And if that corridor has a door.

ALAN

Map that too.

The answer is not evasion. It is simply the answer. He means it completely and she can see that he means it and that is the thing she came here to prevent and she is already too late.

She starts walking again. He starts walking again. The corridor continues.

DANI

I grew up thinking the RÅSKOG bins were the right color. For sky. That particular blue. I used to look at them and think: that's what it is. That's the thing everyone talks about.

ALAN

They're not.

DANI

I know. Maeve told me tonight. She tried to describe it and she couldn't and then she stopped trying.

A pause. The ventilation moves through the corridor. It is not wind. It has never been wind. But it moves.

ALAN

It isn't a color the way the bins are a color.

He says it without looking at her. His eyes are on the notebook, on the corridor ahead, on the wall seam under his fingers.

ALAN (CONT'D)

The bins are the same every time. Same value, same saturation, you could measure it. Sky changes. It's different at the edges than at the center. Different in the morning than at noon. Different when there's weather in it. You can't hold a chip up to it and call it a match because by the time you've looked at the chip it's already something else.
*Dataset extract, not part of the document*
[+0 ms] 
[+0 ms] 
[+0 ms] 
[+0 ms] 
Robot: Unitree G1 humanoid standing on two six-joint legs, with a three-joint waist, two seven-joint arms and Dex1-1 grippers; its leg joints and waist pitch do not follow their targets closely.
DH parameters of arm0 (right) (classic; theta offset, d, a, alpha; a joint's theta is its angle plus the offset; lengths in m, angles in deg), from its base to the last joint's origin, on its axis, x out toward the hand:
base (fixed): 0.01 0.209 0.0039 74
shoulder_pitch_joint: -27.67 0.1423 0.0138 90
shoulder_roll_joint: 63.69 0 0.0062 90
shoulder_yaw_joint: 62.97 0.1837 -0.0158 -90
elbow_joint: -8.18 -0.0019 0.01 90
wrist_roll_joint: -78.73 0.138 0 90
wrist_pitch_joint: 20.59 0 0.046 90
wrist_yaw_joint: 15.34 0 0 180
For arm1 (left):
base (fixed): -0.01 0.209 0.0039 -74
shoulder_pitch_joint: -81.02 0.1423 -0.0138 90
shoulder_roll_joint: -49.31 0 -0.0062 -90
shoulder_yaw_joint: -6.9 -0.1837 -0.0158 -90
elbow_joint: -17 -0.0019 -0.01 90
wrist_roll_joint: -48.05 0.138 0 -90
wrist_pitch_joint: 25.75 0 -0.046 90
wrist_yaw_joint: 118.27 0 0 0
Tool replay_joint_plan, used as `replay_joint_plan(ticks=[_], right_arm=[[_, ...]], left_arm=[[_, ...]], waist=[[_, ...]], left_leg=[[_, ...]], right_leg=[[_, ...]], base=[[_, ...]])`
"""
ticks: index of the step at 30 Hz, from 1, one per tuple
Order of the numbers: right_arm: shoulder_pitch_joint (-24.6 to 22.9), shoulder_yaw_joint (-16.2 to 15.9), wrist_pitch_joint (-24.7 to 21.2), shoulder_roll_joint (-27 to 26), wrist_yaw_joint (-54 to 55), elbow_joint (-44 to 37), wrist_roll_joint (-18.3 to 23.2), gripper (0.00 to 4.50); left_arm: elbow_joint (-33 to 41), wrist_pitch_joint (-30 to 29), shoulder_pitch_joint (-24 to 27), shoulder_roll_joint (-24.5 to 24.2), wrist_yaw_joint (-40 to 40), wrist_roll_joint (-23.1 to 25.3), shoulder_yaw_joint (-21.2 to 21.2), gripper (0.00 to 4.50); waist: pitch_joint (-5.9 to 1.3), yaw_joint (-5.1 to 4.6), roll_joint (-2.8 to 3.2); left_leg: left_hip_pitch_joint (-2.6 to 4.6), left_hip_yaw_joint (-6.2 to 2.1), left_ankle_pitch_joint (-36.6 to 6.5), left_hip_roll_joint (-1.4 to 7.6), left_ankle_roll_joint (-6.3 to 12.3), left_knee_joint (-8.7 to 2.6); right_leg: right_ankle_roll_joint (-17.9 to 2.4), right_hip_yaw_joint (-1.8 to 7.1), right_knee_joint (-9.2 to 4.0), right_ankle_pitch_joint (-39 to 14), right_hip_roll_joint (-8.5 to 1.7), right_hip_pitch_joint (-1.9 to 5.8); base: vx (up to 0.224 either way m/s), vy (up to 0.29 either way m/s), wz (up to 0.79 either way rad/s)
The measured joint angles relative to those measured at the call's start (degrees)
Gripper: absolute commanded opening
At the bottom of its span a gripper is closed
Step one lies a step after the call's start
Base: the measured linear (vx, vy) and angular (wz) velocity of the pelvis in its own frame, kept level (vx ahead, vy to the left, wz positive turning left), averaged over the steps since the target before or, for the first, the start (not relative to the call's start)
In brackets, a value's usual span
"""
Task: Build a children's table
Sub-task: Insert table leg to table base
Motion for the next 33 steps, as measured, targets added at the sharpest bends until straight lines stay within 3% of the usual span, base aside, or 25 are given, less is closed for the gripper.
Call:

He stops. He has not meant to say this much. He looks at the notebook.

ALAN (CONT'D)

It's not a surface. That's the thing. It's not something you can put a measurement to. It's the distance itself.

DANI

That's what Maeve said.

He looks at her then. Just for a moment. Something moves behind his eyes and does not resolve into anything nameable.

Then he looks back at the corridor.

Ahead: a door.

It is a fire door. Steel, grey, with a push-bar release and a small laminated notice in the upper quadrant. The notice reads: BRANDUTGANG. The paint around the frame is original and it is not the same grey as the corridor walls and it has not been repainted and this means no one has touched it from the inside.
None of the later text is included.